======== DATA FOR ANALYSIS
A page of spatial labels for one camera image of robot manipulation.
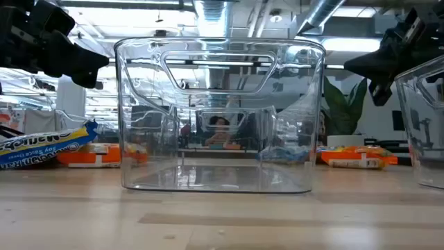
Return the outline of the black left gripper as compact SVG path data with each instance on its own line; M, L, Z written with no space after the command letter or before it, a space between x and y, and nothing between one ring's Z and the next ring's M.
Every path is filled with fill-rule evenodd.
M48 75L70 76L76 85L95 88L98 70L109 59L73 44L66 35L74 25L74 19L50 1L1 0L1 66L42 71L39 63L48 45Z

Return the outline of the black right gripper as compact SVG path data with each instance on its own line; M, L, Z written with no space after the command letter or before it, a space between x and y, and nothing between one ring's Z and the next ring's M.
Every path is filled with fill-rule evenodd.
M392 81L398 74L443 55L443 3L414 6L395 27L386 30L382 46L344 63L344 69L369 78L375 106L384 106L392 96Z

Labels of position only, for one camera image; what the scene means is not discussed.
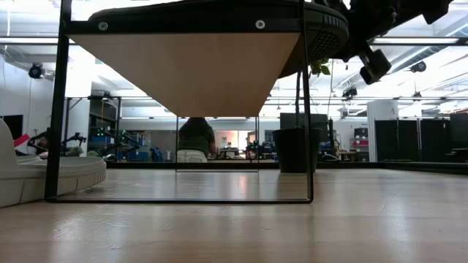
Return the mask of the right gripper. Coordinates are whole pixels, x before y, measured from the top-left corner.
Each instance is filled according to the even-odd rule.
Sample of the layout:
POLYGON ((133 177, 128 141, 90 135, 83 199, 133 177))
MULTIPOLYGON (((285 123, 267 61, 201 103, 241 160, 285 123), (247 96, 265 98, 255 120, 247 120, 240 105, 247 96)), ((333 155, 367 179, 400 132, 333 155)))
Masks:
================
**WORK TO COMPLETE**
Retrieve every line above holding the word "written".

**TASK ANSWER**
Return the outline of the black left gripper as compact SVG path data with each instance on its own line; M, L, Z written with no space after the command letter or before it, a space between x and y, and nothing between one ring's Z and the next ring's M.
Return the outline of the black right gripper as compact SVG path data with each instance on its own line; M, L, Z written with no space after the command letter or before it, a space between x and y, and nothing between one ring's Z and the next ring's M.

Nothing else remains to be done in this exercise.